What Are Ansible AWX and Ansible Tower?
- Ansible AWX is the open-source upstream project that provides the core web UI, REST API, and task engine for Ansible automation. It enables teams to manage playbooks, inventories, credentials, job templates, and schedules from a centralized dashboard, reducing the need for command-line interaction and making automation more approachable for a wider audience.
- Ansible Tower (now part of Red Hat Ansible Automation Platform) is the commercial, enterprise-ready version of AWX. It builds on AWX’s core features but adds long-term support, compliance guarantees, and integration with the broader Red Hat ecosystem, making it suitable for production and mission-critical environments.
Why Should You Know About AWX/Tower?
- Centralized Automation: Both platforms allow you to manage all your automation tasks—regardless of whether you’re using Ansible, Terraform, or custom Python scripts—through a unified interface and workflow, aligning with your preference for a single, consistent automation process.
- Role-Based Access Control (RBAC): Securely delegate automation tasks to different users or teams with granular permissions, ensuring compliance and minimizing risk.
- Job Scheduling & Workflow Orchestration: Automate routine tasks, chain complex workflows, and schedule jobs to run at specific times or in response to events, reducing manual intervention and errors.
- Integrated Notifications & Logging: Receive real-time alerts and maintain detailed audit logs for all automation activities, improving visibility and traceability.
- Seamless CI/CD Integration: AWX/Tower can be triggered from popular CI/CD platforms like GitHub Actions, Azure DevOps, and GitLab, enabling consistent automation pipelines regardless of the underlying language or tool—just update your variables file and run the pipeline.
Can You Run Other Code Languages in AWX/Tower?
- While Ansible itself uses YAML-based playbooks and is not a general-purpose programming language, you can execute scripts or commands written in other languages (such as Python, Bash, or even call out to Terraform) by invoking them from within Ansible tasks using modules like
command
,shell
, orscript
. This means you can integrate various tools and scripts into your automation workflows, as long as they’re accessible from the environment where Ansible runs.
Is AWX or Tower Right for Your Team?
Choosing between AWX and Tower depends on several key factors:
Criteria | AWX | Ansible Tower (Automation Platform) |
---|---|---|
Cost | Free, open source | Commercial, requires subscription |
Support | Community-driven, no SLAs | Enterprise support, SLAs, compliance |
Upgrades & Maintenance | Manual, user-managed | Supported, guided upgrades & migrations |
Production Readiness | Best for labs, dev/test, small teams | Designed for production, large/enterprise teams |
Customization | Highly customizable | More controlled, integrated with Red Hat ecosystem |
Risk | Potential hidden costs (security, downtime) | Lower risk due to support and guarantees |
Decision Points:
- Team Size & Expertise: If you have a small, skilled team comfortable with open source and self-support, AWX can be a cost-effective choice for non-critical environments. For larger teams, or when you need guaranteed uptime, compliance, and professional support, Tower is the safer bet.

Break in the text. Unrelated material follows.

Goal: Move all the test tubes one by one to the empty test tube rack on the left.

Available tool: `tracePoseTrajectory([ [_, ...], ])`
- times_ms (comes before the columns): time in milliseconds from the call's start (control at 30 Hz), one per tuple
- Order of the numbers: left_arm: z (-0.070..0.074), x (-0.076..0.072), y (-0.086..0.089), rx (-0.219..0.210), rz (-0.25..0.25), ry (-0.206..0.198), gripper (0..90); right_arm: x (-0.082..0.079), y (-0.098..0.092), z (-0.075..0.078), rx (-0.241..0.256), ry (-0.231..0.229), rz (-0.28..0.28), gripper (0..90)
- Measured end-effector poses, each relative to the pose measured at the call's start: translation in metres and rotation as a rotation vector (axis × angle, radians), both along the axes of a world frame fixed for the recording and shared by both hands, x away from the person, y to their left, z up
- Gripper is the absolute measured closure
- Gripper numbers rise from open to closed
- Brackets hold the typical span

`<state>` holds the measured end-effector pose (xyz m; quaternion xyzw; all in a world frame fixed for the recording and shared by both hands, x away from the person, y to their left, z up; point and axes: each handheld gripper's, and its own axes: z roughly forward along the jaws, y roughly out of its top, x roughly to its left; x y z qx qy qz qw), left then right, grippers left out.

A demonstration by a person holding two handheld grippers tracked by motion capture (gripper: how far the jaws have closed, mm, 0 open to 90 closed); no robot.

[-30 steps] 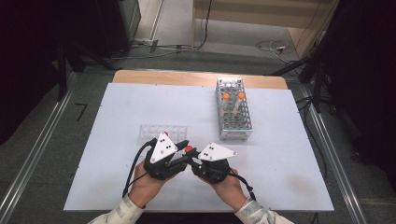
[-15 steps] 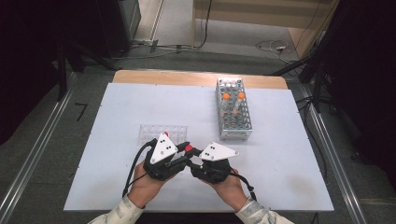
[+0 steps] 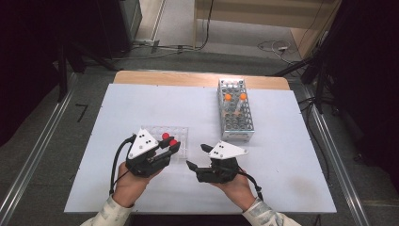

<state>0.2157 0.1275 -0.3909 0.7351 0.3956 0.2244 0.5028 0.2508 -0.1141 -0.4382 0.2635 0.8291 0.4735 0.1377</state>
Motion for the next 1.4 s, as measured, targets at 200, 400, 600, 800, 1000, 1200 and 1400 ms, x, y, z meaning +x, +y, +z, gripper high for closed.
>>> tracePoseTrajectory([
  [200,0.008,0.001,0.017,-0.017,0.037,-0.01,69.8,0.002,-0.001,-0.001,-0.008,0.004,-0.008,26.2],
  [400,0.014,0.005,0.031,-0.03,0.088,-0.028,69.8,0.004,-0.003,0.0,-0.004,0.002,-0.025,26.5],
  [600,0.02,0.013,0.037,-0.034,0.129,-0.043,69.8,0.004,-0.004,-0.001,0.001,0.014,-0.04,26.7],
  [800,0.019,0.021,0.039,-0.022,0.159,-0.05,69.8,0.006,-0.005,0.0,0.004,0.013,-0.046,27.0],
  [1000,0.009,0.027,0.036,-0.001,0.174,-0.041,69.8,0.005,-0.005,-0.001,0.003,0.02,-0.045,27.0],
  [1200,-0.004,0.031,0.033,0.014,0.192,-0.03,69.8,0.006,-0.006,-0.001,0.008,0.022,-0.054,27.3],
  [1400,-0.011,0.031,0.029,0.018,0.183,-0.019,69.5,0.006,-0.008,-0.001,0.006,0.016,-0.051,27.7],
])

- Production vs. Development: AWX is ideal for development, testing, and labs. For production or regulated environments, Tower’s support and reliability are crucial.
- Integration Needs: Both integrate well with CI/CD tools, but Tower offers deeper enterprise integrations and support for complex, multi-datacenter or hybrid cloud environments.
- Long-Term Maintenance: Consider your ability to manage upgrades and maintain institutional knowledge. AWX requires more hands-on maintenance, while Tower provides a smoother upgrade and support path
Choosing Your Pipeline Approach:
You don't need to use Ansible AWX at all & can run all playbooks off a build agent & execute them directly not needing AWX. If you want to test & develop playbooks & not have to use CLI only then AWX might still be useful to have for the GUI orchestration but not needed based on your approach.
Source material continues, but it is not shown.